Task item: Pictures aside, return every line below exactly as written.

Exercise inputs:
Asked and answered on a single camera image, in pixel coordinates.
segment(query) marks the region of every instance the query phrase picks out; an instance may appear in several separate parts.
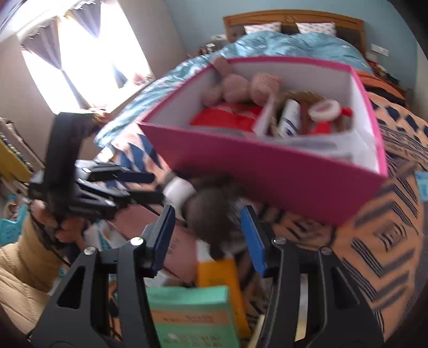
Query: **window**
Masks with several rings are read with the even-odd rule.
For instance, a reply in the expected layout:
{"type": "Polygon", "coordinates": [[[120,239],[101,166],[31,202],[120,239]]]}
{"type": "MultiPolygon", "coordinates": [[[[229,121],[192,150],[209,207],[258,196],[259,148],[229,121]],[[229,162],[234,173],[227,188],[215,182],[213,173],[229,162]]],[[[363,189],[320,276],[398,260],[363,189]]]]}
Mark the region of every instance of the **window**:
{"type": "MultiPolygon", "coordinates": [[[[152,78],[144,53],[117,2],[101,3],[99,38],[68,17],[60,18],[58,31],[62,68],[94,107],[107,108],[112,100],[130,97],[136,92],[133,84],[136,74],[152,78]],[[128,79],[121,89],[113,66],[128,79]],[[129,95],[122,90],[129,90],[129,95]]],[[[79,109],[60,70],[36,54],[23,51],[23,55],[35,84],[54,113],[79,109]]]]}

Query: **human hand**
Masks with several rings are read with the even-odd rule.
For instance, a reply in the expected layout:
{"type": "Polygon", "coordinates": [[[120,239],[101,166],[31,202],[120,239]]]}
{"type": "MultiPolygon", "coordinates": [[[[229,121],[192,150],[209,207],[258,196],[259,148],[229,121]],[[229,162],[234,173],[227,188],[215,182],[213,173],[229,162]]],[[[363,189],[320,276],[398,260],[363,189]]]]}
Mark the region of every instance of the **human hand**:
{"type": "MultiPolygon", "coordinates": [[[[42,225],[56,228],[58,223],[54,216],[46,209],[44,202],[35,200],[30,206],[33,217],[42,225]]],[[[82,231],[86,221],[80,217],[72,217],[62,222],[61,228],[56,232],[55,237],[63,243],[76,243],[83,250],[85,241],[82,237],[82,231]]]]}

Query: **stuffed toy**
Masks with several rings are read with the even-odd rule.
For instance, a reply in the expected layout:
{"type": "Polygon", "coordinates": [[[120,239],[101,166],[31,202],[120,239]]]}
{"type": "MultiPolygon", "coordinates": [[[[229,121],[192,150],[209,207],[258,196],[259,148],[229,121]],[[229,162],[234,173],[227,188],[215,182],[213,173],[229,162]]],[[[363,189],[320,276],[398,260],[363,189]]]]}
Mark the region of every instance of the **stuffed toy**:
{"type": "Polygon", "coordinates": [[[217,56],[211,62],[222,76],[220,84],[210,88],[202,95],[202,102],[207,108],[212,108],[222,100],[227,103],[254,102],[264,106],[271,94],[279,92],[282,79],[277,75],[258,73],[251,81],[234,74],[232,66],[223,56],[217,56]]]}
{"type": "Polygon", "coordinates": [[[214,260],[224,257],[220,245],[235,225],[230,219],[232,205],[244,194],[243,187],[228,175],[209,175],[188,181],[171,173],[163,189],[166,202],[175,208],[178,219],[189,231],[210,244],[214,260]]]}

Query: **white roll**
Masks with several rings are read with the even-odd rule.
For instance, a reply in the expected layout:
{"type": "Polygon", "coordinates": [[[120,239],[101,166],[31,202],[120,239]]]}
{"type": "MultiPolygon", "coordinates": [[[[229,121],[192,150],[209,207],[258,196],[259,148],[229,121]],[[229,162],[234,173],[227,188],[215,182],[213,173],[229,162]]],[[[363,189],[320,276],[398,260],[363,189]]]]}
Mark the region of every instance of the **white roll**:
{"type": "Polygon", "coordinates": [[[338,118],[341,113],[339,102],[333,99],[316,103],[308,110],[309,117],[314,122],[330,122],[338,118]]]}
{"type": "Polygon", "coordinates": [[[181,214],[183,204],[195,194],[196,190],[193,185],[180,177],[172,179],[163,189],[165,204],[169,204],[175,209],[175,216],[180,220],[184,220],[181,214]]]}

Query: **bed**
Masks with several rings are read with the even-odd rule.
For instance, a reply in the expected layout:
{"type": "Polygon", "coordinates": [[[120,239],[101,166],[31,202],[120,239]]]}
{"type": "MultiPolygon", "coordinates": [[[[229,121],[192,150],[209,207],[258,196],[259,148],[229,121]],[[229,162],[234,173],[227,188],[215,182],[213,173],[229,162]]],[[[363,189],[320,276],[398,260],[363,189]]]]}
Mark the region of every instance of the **bed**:
{"type": "MultiPolygon", "coordinates": [[[[399,342],[406,328],[417,323],[412,319],[422,310],[419,303],[425,296],[420,295],[424,294],[422,288],[428,274],[424,238],[428,225],[414,175],[415,171],[428,170],[427,123],[410,113],[403,106],[403,96],[374,77],[366,66],[364,22],[359,19],[317,11],[276,10],[228,16],[224,24],[231,44],[215,54],[309,55],[340,61],[359,70],[368,91],[377,89],[378,93],[368,93],[385,143],[389,178],[376,197],[340,227],[322,225],[266,205],[262,205],[259,217],[270,223],[278,235],[302,247],[332,247],[372,307],[384,338],[393,337],[388,342],[399,342]],[[284,33],[242,36],[246,24],[273,21],[282,23],[284,33]],[[338,38],[320,34],[289,36],[296,32],[295,23],[299,21],[335,22],[338,38]]],[[[209,54],[183,62],[137,96],[98,134],[95,141],[105,147],[104,154],[114,156],[125,167],[153,172],[162,181],[168,165],[156,154],[138,122],[170,92],[209,64],[211,58],[209,54]]],[[[249,315],[260,314],[262,306],[256,305],[249,315]]]]}
{"type": "Polygon", "coordinates": [[[356,70],[372,73],[366,62],[364,22],[346,16],[317,11],[262,11],[224,18],[226,32],[232,44],[214,54],[206,54],[189,59],[164,77],[145,88],[123,112],[103,127],[95,138],[100,148],[114,147],[114,141],[136,119],[144,115],[185,80],[205,68],[213,55],[226,58],[251,56],[297,56],[332,60],[353,66],[356,70]],[[266,23],[265,20],[282,22],[283,33],[259,32],[242,36],[245,24],[266,23]],[[335,22],[338,37],[324,34],[296,34],[294,21],[335,22]]]}

Output of the task:
Asked and answered on a single camera image, in pixel coordinates.
segment(query) marks the region of every instance the query phrase picks out; an instance may appear in several separate parts.
Query: **window**
Masks with several rings are read with the even-odd rule.
For instance, a reply in the expected layout:
{"type": "Polygon", "coordinates": [[[120,239],[101,166],[31,202],[120,239]]]}
{"type": "MultiPolygon", "coordinates": [[[[229,121],[192,150],[209,207],[258,196],[259,148],[229,121]],[[229,162],[234,173],[227,188],[215,182],[213,173],[229,162]]],[[[363,189],[320,276],[398,260],[363,189]]]]}
Mark the region of every instance of the **window**:
{"type": "MultiPolygon", "coordinates": [[[[152,78],[144,53],[117,2],[101,3],[99,38],[68,17],[60,18],[58,31],[62,68],[94,107],[107,108],[112,100],[130,97],[136,92],[133,84],[136,74],[152,78]],[[128,79],[121,89],[113,66],[128,79]],[[129,95],[122,90],[129,90],[129,95]]],[[[79,109],[60,70],[36,54],[23,51],[23,55],[35,84],[54,113],[79,109]]]]}

Query: **human hand**
Masks with several rings are read with the even-odd rule.
For instance, a reply in the expected layout:
{"type": "Polygon", "coordinates": [[[120,239],[101,166],[31,202],[120,239]]]}
{"type": "MultiPolygon", "coordinates": [[[[229,121],[192,150],[209,207],[258,196],[259,148],[229,121]],[[229,162],[234,173],[227,188],[215,182],[213,173],[229,162]]],[[[363,189],[320,276],[398,260],[363,189]]]]}
Mark the region of every instance of the **human hand**:
{"type": "MultiPolygon", "coordinates": [[[[42,225],[56,228],[58,223],[54,216],[46,209],[44,202],[35,200],[30,206],[33,217],[42,225]]],[[[82,231],[86,221],[80,217],[72,217],[62,222],[61,228],[56,232],[55,237],[63,243],[76,243],[83,250],[85,241],[82,237],[82,231]]]]}

Query: **stuffed toy**
Masks with several rings are read with the even-odd rule.
For instance, a reply in the expected layout:
{"type": "Polygon", "coordinates": [[[120,239],[101,166],[31,202],[120,239]]]}
{"type": "MultiPolygon", "coordinates": [[[[229,121],[192,150],[209,207],[258,196],[259,148],[229,121]],[[229,162],[234,173],[227,188],[215,182],[213,173],[229,162]]],[[[363,189],[320,276],[398,260],[363,189]]]]}
Mark the region of every instance of the **stuffed toy**:
{"type": "Polygon", "coordinates": [[[217,56],[211,62],[222,76],[220,84],[210,88],[202,95],[202,102],[207,108],[212,108],[222,100],[227,103],[254,102],[264,106],[271,94],[279,92],[282,79],[277,75],[258,73],[251,81],[234,74],[232,66],[223,56],[217,56]]]}
{"type": "Polygon", "coordinates": [[[214,260],[224,257],[220,245],[235,225],[230,219],[232,205],[244,194],[243,187],[228,175],[209,175],[188,181],[171,173],[163,189],[166,202],[175,208],[178,219],[189,231],[210,244],[214,260]]]}

Query: **white roll**
Masks with several rings are read with the even-odd rule.
For instance, a reply in the expected layout:
{"type": "Polygon", "coordinates": [[[120,239],[101,166],[31,202],[120,239]]]}
{"type": "MultiPolygon", "coordinates": [[[[229,121],[192,150],[209,207],[258,196],[259,148],[229,121]],[[229,162],[234,173],[227,188],[215,182],[213,173],[229,162]]],[[[363,189],[320,276],[398,260],[363,189]]]]}
Mark the region of every instance of the **white roll**:
{"type": "Polygon", "coordinates": [[[338,118],[341,113],[339,102],[333,99],[316,103],[308,110],[309,117],[314,122],[330,122],[338,118]]]}
{"type": "Polygon", "coordinates": [[[181,214],[183,204],[195,194],[196,190],[193,185],[180,177],[172,179],[163,189],[165,204],[169,204],[175,209],[175,216],[180,220],[184,220],[181,214]]]}

Query: **bed**
Masks with several rings are read with the even-odd rule.
For instance, a reply in the expected layout:
{"type": "Polygon", "coordinates": [[[120,239],[101,166],[31,202],[120,239]]]}
{"type": "MultiPolygon", "coordinates": [[[[229,121],[192,150],[209,207],[258,196],[259,148],[229,121]],[[229,162],[234,173],[227,188],[215,182],[213,173],[229,162]]],[[[363,189],[320,276],[398,260],[363,189]]]]}
Mark the region of every instance of the **bed**:
{"type": "MultiPolygon", "coordinates": [[[[399,342],[406,328],[417,323],[412,319],[422,310],[419,303],[425,296],[420,295],[424,294],[422,288],[428,274],[424,238],[428,225],[414,175],[415,171],[428,170],[427,123],[410,113],[403,106],[403,96],[374,77],[366,66],[364,22],[359,19],[317,11],[276,10],[228,16],[224,24],[231,44],[215,54],[309,55],[340,61],[359,70],[368,91],[377,89],[378,93],[368,93],[385,143],[389,178],[376,197],[340,227],[322,225],[266,205],[262,205],[259,217],[270,223],[278,235],[302,247],[332,247],[372,307],[384,338],[393,337],[388,342],[399,342]],[[284,33],[242,36],[246,24],[273,21],[282,23],[284,33]],[[338,38],[320,34],[289,36],[296,32],[295,23],[299,21],[335,22],[338,38]]],[[[209,54],[183,62],[137,96],[98,134],[95,141],[105,147],[104,154],[114,156],[125,167],[153,172],[162,181],[168,165],[156,154],[138,122],[170,92],[209,64],[211,58],[209,54]]],[[[249,315],[260,314],[262,306],[256,305],[249,315]]]]}
{"type": "Polygon", "coordinates": [[[356,70],[372,73],[366,62],[364,22],[346,16],[317,11],[262,11],[224,18],[226,32],[232,44],[214,54],[206,54],[189,59],[164,77],[145,88],[123,112],[103,127],[95,138],[100,148],[114,147],[114,141],[136,119],[144,115],[185,80],[205,68],[213,55],[226,58],[251,56],[297,56],[332,60],[353,66],[356,70]],[[266,23],[265,20],[282,22],[283,33],[259,32],[242,36],[245,24],[266,23]],[[335,22],[338,37],[324,34],[296,34],[294,21],[335,22]]]}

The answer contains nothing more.